So when a parent recently contacted me about an incident of unprofessional treatment by the staff of Challenge charter school, I was not surprised. But that parent's experience should stand as a warning to other parents who consider doing business with the company known as Challenge Charter School: Arizona's First Official Core Knowledge School.

The parent speaks:

The other day we had a horrific experience with Wendy and Pam Miller [the principal and board member, and Greg Miller's daughter and wife, respectively] at Challenge Charter School.
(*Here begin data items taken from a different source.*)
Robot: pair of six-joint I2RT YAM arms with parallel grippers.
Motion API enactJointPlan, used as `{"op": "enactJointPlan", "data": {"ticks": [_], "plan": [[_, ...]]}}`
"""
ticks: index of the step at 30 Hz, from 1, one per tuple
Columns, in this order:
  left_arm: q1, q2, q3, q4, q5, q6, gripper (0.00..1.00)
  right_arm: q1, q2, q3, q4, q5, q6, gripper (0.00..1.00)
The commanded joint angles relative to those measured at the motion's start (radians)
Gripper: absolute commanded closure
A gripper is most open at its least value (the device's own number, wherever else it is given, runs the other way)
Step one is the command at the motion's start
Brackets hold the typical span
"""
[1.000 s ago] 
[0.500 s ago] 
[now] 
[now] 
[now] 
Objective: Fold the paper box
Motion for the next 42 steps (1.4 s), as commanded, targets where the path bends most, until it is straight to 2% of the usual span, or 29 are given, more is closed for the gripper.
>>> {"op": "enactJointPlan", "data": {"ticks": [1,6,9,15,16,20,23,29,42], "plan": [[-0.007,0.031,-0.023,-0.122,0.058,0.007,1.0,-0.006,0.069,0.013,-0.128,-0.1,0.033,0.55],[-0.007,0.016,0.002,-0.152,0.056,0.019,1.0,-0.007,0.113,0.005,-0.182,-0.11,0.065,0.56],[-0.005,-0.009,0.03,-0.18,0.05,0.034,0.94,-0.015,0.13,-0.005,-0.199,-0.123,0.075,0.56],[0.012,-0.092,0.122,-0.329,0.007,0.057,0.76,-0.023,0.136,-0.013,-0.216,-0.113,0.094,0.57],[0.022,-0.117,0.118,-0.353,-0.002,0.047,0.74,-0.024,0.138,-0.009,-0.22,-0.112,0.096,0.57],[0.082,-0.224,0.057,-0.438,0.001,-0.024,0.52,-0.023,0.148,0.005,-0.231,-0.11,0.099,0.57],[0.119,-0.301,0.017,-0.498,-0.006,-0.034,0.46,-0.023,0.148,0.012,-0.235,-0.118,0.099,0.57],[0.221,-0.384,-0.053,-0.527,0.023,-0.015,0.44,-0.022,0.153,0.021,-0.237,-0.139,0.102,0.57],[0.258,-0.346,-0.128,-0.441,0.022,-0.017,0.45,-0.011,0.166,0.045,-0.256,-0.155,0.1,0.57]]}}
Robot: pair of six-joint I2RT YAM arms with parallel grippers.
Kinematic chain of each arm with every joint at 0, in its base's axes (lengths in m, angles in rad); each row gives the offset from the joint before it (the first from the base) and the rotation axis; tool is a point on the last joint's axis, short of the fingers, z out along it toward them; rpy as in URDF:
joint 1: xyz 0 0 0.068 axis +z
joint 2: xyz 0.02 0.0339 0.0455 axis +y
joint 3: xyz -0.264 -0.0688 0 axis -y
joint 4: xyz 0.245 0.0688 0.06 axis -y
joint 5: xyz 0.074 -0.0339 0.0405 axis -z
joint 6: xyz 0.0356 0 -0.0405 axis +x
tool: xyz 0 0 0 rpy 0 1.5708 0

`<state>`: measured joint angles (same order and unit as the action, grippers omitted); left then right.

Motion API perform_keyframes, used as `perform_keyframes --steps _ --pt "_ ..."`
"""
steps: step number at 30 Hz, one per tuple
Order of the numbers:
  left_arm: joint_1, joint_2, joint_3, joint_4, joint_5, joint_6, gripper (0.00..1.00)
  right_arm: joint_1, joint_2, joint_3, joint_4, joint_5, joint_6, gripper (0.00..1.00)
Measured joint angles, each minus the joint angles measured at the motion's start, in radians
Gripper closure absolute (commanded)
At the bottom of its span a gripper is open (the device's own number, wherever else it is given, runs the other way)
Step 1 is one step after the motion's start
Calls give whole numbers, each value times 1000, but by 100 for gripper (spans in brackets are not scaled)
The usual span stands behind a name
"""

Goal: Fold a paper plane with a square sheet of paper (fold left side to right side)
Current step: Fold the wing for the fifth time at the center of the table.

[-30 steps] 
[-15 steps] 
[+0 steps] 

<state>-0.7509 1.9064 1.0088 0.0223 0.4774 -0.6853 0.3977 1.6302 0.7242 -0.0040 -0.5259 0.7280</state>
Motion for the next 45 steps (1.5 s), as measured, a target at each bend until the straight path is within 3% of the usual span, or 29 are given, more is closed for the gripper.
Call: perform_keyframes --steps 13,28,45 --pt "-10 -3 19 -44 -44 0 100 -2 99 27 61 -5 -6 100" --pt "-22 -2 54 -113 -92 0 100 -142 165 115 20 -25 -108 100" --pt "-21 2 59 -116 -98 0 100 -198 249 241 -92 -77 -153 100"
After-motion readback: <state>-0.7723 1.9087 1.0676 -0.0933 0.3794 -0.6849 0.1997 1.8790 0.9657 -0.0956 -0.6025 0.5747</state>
We had never met them before but we were the first on the list in 2015 for Kindergarten open-enrollment. We completed all subsequent paperwork on-time.

However, last Friday my wife received a patronizing voicemail from Wendy Miller stating that she reviewed our March 2017 updated information form and compared it to our February 2017 updated information form and found a discrepancy. She then continued by saying she was so sorry but that we would need to start from the beginning and complete an entirely new open-enrollment registration packet (if interested) and then be placed in the open-enrollment lottery. Moreover, she said “it’s not our policy to refund your $100 deposit but in this circumstance we will.” This was the least of our concerns. We were blind-sided by receiving this voicemail that had no information about the discrepancy or rationale, and it was the day before yesterday’s scheduled Kindergarten Assessment Boot Camp.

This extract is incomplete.